- _Directions_
In the data that follows, every line containing the word "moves" should be returned.
• • • • •
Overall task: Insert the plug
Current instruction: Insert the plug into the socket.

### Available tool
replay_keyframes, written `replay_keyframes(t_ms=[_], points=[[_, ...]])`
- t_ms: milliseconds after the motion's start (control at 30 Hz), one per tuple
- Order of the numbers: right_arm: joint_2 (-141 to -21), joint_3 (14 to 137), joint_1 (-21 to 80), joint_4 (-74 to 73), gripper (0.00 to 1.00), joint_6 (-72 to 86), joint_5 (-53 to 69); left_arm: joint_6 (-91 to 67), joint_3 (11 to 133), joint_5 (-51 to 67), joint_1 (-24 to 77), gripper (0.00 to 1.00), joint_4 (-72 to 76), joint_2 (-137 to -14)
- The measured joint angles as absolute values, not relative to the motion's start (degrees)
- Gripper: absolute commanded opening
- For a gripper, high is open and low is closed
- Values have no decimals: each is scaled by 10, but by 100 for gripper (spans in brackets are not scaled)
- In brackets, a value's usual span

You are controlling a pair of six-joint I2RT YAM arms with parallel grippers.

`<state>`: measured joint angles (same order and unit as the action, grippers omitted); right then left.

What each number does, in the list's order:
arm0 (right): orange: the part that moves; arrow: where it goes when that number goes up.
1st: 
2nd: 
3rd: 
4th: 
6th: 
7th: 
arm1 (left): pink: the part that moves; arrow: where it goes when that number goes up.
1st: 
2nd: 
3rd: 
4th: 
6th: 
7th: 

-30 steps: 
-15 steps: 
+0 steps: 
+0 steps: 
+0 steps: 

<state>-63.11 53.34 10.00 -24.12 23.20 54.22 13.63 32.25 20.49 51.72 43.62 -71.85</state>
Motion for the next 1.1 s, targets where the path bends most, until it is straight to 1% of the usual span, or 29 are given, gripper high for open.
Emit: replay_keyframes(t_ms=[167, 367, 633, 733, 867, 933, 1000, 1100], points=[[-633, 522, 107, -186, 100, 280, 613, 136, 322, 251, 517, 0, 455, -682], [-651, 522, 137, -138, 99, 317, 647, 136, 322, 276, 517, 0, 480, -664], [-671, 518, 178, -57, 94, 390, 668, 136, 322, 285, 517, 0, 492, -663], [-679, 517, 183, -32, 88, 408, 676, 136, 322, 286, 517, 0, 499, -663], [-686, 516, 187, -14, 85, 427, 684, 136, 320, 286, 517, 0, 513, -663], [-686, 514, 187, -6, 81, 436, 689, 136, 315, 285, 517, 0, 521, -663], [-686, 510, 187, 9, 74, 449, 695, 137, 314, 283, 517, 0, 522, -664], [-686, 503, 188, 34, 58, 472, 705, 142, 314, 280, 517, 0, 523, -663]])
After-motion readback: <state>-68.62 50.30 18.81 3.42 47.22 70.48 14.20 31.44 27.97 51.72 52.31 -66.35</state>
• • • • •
- _Exercise response_
arm0 (right): orange: the part that moves; arrow: where it goes when that number goes up.
arm1 (left): pink: the part that moves; arrow: where it goes when that number goes up.

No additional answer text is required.